_Instructions to follow_
Your output should be the lines from the start of the data through the line containing "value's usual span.", exactly and nothing more.

_Given material_
<<<<

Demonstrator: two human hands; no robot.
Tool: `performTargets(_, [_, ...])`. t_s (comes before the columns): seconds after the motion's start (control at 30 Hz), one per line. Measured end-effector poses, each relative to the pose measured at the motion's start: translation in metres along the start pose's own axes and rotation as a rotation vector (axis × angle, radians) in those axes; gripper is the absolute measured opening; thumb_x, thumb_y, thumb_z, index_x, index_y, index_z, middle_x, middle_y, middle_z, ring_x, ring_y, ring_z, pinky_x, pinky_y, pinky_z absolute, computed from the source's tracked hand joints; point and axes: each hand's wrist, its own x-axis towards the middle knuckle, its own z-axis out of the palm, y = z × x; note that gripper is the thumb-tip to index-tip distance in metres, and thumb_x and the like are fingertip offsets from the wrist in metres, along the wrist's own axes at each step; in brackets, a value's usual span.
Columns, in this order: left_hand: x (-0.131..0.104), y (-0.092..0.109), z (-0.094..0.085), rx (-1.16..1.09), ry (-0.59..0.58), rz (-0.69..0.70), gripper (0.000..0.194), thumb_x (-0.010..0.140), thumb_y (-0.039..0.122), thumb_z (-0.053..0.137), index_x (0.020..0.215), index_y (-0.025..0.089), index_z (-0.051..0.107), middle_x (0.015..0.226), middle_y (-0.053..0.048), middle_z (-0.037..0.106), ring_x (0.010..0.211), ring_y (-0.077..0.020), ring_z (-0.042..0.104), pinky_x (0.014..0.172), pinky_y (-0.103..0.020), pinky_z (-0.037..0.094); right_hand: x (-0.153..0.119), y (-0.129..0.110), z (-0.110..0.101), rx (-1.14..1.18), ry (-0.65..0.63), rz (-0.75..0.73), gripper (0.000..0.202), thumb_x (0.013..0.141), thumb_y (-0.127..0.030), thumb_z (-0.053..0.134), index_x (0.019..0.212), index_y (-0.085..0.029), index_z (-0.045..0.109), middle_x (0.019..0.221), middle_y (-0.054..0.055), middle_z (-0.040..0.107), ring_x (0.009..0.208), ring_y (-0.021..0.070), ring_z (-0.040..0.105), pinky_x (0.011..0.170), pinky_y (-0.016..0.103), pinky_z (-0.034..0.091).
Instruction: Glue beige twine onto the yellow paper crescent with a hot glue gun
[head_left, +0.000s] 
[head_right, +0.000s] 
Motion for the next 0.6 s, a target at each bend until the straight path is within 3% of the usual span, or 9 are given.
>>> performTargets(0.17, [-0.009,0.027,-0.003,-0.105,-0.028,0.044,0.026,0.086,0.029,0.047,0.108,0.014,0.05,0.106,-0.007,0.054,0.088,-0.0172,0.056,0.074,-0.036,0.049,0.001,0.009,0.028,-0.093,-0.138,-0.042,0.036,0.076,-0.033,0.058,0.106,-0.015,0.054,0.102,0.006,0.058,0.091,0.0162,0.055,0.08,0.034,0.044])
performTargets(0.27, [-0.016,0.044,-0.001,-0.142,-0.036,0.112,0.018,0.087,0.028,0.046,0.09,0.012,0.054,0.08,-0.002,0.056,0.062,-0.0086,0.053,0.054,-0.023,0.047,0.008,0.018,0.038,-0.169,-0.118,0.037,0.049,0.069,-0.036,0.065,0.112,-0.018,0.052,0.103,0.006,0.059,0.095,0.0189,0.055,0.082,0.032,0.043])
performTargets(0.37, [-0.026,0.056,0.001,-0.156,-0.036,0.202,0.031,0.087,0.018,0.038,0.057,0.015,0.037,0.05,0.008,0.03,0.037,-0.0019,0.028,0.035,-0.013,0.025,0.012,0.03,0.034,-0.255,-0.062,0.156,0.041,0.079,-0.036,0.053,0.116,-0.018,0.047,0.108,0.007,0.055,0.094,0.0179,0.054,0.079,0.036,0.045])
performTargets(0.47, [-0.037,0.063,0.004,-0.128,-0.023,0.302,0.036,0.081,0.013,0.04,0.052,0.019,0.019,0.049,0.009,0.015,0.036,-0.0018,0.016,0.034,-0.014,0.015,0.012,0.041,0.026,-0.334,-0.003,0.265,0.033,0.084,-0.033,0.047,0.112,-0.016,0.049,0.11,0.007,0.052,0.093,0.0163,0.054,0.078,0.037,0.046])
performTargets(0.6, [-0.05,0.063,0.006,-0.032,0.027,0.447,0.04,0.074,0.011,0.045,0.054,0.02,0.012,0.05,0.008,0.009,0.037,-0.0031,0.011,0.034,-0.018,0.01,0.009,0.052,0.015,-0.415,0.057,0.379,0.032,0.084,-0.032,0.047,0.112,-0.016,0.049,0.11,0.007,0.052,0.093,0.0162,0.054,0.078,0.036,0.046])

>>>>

_Exercise result_
Demonstrator: two human hands; no robot.
Tool: `performTargets(_, [_, ...])`. t_s (comes before the columns): seconds after the motion's start (control at 30 Hz), one per line. Measured end-effector poses, each relative to the pose measured at the motion's start: translation in metres along the start pose's own axes and rotation as a rotation vector (axis × angle, radians) in those axes; gripper is the absolute measured opening; thumb_x, thumb_y, thumb_z, index_x, index_y, index_z, middle_x, middle_y, middle_z, ring_x, ring_y, ring_z, pinky_x, pinky_y, pinky_z absolute, computed from the source's tracked hand joints; point and axes: each hand's wrist, its own x-axis towards the middle knuckle, its own z-axis out of the palm, y = z × x; note that gripper is the thumb-tip to index-tip distance in metres, and thumb_x and the like are fingertip offsets from the wrist in metres, along the wrist's own axes at each step; in brackets, a value's usual span.

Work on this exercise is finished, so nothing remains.